Astra Airlines
| IATA | ICAO | Call sign |
| A2 | AZI | GREEK STAR |
- Founded: 2008
- Commenced operations: July 5, 2008
- Ceased operations: 18 November 2019
- AOC #: GR-028
- Hubs: Thessaloniki International Airport
- Focus cities: Athens International Airport
- Frequent-flyer program: Astra Miles
- Fleet size: 4
- Destinations: 37
- Headquarters: Thessaloniki, Greece
- Key people: Ioannis Zlatanis (Chairman)
- Website: astra-airlines.gr

= Astra Airlines =

Greek airline (2008–2019)

Astra Airlines was a Greek regional airline headquartered in Thessaloniki and based at Thessaloniki International Airport.

==History==
The carrier was founded by Ioannis Zlatanis, founder of Interaviator Ltd, and Anastasios Zirinis, former CEO of Olympic Aviation. It launched operations on 5 July 2008, flying from Thessaloniki to Rhodes.
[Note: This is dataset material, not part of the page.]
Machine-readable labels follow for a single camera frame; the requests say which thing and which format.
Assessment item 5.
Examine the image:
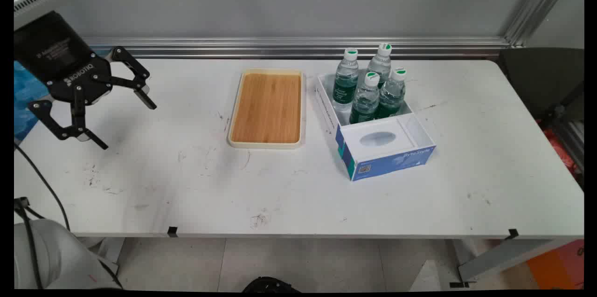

On 9 November 2019, it was reported that Astra Airlines faced severe financial difficulties and was searching for an investor to maintain its current operations. The airline grounded all flights on the same day until further notice. On 14 November 2019, IATA announced that it had suspended the airline and warned Greek travel agents to stop selling tickets on the airline with immediate effect.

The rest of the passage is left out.